**Exercise prompt**
Pull every line containing "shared" from the listing.
*** Material shown ***
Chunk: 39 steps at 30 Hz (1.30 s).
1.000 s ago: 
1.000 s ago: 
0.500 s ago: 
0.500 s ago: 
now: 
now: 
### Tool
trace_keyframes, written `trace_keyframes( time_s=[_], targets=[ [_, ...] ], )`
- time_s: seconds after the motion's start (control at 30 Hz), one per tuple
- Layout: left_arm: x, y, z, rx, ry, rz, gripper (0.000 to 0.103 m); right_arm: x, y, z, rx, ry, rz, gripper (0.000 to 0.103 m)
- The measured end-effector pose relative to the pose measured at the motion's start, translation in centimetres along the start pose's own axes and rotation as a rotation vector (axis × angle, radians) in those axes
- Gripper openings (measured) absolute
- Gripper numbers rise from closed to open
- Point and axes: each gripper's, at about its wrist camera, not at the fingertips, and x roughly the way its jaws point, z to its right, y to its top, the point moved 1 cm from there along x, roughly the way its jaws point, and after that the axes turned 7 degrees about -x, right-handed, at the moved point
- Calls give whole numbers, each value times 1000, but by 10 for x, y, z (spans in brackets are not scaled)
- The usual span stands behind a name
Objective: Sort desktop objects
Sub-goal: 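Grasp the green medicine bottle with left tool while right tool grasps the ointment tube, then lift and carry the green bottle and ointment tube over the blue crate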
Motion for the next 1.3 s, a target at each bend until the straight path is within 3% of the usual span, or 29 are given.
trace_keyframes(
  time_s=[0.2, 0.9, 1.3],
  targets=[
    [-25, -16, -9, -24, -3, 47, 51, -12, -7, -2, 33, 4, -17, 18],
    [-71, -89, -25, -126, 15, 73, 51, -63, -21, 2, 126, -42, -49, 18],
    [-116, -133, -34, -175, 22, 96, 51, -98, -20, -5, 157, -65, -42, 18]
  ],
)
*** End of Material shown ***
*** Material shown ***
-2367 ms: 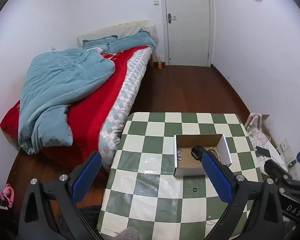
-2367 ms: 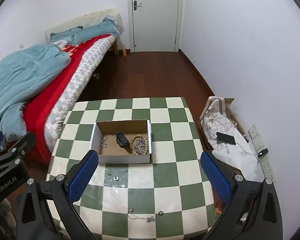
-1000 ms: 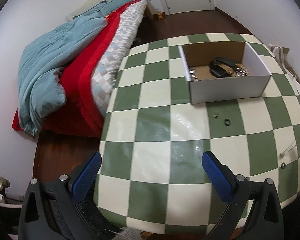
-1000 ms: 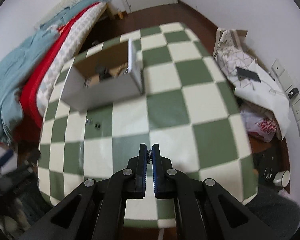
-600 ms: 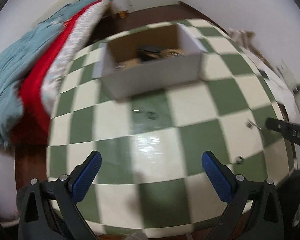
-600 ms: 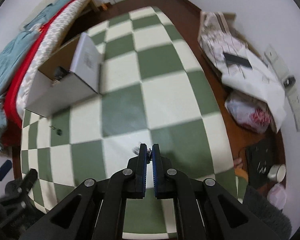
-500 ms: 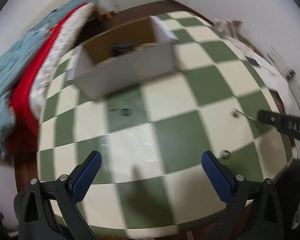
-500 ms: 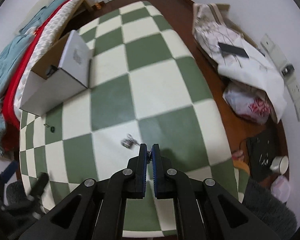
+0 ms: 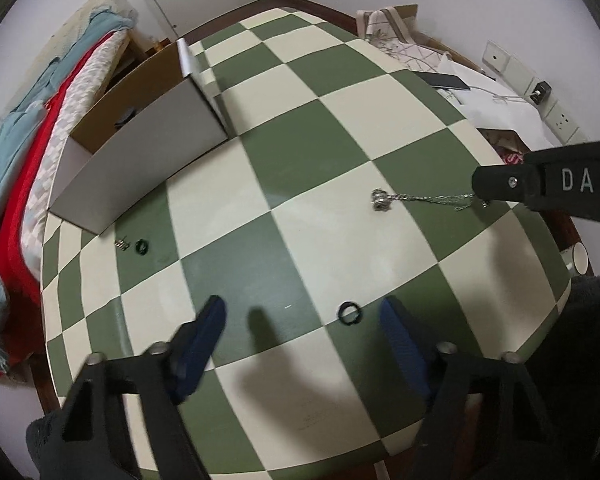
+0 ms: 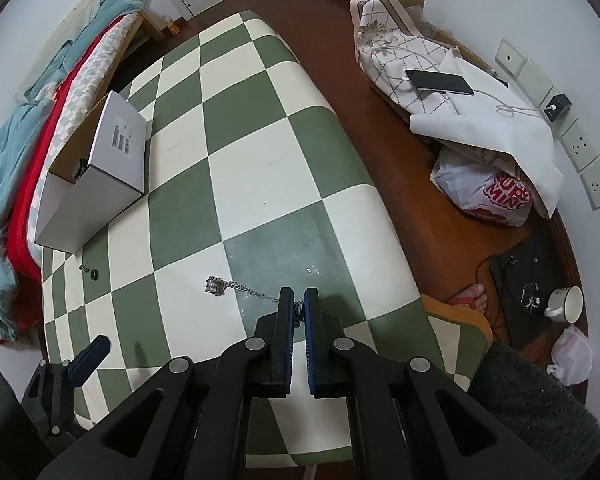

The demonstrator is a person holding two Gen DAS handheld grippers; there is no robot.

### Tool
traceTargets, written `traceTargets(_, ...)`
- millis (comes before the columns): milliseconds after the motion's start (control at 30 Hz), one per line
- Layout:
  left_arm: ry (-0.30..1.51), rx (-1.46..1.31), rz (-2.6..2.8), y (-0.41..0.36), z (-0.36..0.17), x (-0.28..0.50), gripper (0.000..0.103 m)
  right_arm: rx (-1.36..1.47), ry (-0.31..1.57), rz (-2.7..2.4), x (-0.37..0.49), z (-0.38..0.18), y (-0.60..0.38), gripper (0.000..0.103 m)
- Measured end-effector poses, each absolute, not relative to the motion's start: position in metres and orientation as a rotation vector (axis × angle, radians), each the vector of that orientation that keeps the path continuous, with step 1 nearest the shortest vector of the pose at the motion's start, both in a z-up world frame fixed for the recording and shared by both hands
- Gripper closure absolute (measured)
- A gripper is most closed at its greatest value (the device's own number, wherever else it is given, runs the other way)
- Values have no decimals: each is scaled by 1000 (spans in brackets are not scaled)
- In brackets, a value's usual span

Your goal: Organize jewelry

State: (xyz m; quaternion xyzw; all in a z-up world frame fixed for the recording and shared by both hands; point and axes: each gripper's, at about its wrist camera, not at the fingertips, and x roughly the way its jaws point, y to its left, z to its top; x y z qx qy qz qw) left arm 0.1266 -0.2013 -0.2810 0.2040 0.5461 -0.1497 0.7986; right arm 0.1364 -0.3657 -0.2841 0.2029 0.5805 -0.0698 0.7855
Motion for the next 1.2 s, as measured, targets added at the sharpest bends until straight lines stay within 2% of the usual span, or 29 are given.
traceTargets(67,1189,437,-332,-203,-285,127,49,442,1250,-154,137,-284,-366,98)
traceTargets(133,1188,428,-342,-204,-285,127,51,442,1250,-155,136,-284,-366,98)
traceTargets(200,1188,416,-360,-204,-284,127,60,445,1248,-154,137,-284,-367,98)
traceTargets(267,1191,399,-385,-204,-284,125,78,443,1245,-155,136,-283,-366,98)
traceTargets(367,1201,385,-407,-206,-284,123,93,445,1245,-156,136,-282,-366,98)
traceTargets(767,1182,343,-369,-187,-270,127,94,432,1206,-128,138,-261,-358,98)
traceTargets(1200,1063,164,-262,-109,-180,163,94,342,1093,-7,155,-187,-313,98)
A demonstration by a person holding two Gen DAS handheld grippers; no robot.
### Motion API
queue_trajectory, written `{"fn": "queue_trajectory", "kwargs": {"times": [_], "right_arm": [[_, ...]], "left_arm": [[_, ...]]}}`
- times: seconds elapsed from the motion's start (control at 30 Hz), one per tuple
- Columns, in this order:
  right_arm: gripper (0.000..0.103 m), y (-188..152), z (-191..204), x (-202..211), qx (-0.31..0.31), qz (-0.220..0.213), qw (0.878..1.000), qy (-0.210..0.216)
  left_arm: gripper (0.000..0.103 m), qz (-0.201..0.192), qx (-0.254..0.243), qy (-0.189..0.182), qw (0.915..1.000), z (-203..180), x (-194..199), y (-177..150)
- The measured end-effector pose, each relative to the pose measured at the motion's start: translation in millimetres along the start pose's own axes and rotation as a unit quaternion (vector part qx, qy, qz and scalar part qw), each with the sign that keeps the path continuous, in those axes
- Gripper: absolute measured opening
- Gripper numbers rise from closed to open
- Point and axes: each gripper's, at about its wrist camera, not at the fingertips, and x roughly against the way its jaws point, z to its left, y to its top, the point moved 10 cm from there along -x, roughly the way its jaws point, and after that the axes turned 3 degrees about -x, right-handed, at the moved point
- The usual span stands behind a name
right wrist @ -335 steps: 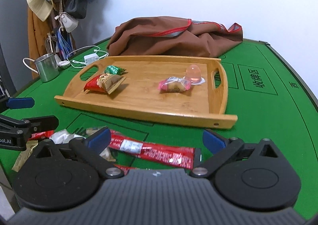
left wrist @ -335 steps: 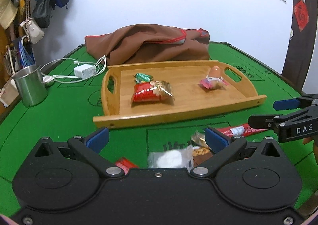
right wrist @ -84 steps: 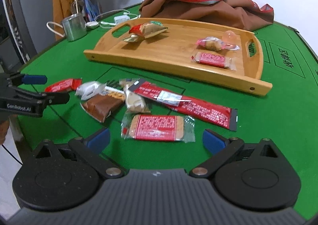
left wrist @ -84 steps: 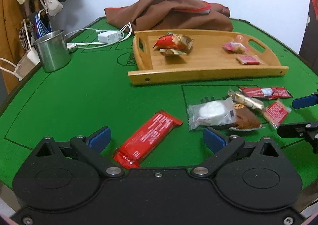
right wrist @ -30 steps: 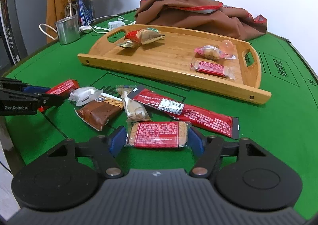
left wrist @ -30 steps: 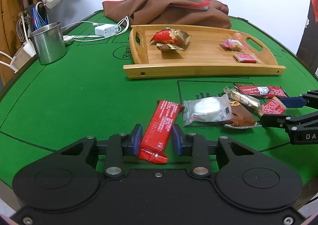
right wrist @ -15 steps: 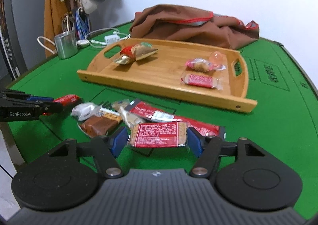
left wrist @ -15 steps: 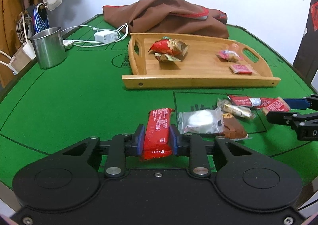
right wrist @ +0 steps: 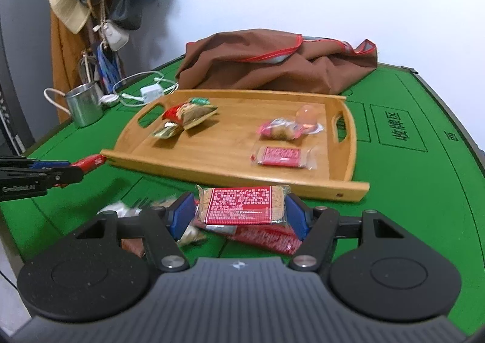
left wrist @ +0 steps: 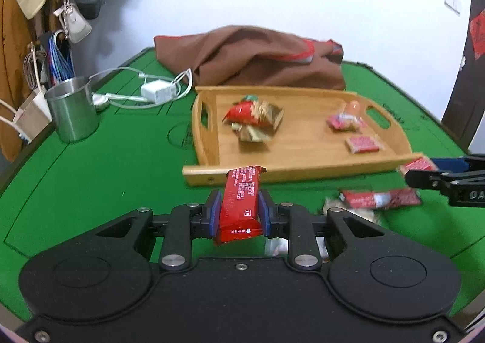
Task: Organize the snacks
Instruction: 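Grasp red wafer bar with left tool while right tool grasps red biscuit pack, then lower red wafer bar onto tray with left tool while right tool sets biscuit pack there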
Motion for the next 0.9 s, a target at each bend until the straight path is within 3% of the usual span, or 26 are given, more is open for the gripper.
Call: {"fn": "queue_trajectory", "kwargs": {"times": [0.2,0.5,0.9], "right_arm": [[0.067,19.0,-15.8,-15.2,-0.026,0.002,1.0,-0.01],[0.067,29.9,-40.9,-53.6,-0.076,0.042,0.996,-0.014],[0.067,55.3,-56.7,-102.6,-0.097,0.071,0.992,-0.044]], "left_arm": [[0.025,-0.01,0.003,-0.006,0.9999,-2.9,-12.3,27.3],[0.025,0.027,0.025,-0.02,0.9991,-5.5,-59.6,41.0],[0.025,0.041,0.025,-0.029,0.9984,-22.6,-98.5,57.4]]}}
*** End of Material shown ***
**Answer section**
- Measured end-effector poses, each absolute, not relative to the motion's start: position in metres and orientation as a rotation vector (axis × angle, radians), each the vector of that orientation that keeps the path continuous, with step 1 nearest the shortest vector of the pose at the motion's start, both in a z-up world frame fixed for the recording and shared by both hands
State: (xyz m; quaternion xyzw; all in a z-up world frame fixed for the recording and shared by both hands; point and axes: each gripper's, at about its wrist camera, not at the fingertips, and x roughly the way its jaws point, y to its left, z to its top; x y z qx qy qz qw) left arm 0.1266 -0.2013 -0.2810 0.2040 0.5461 -0.1497 0.7986; right arm 0.1364 -0.3657 -0.2841 0.2029 0.5805 -0.0698 0.7855

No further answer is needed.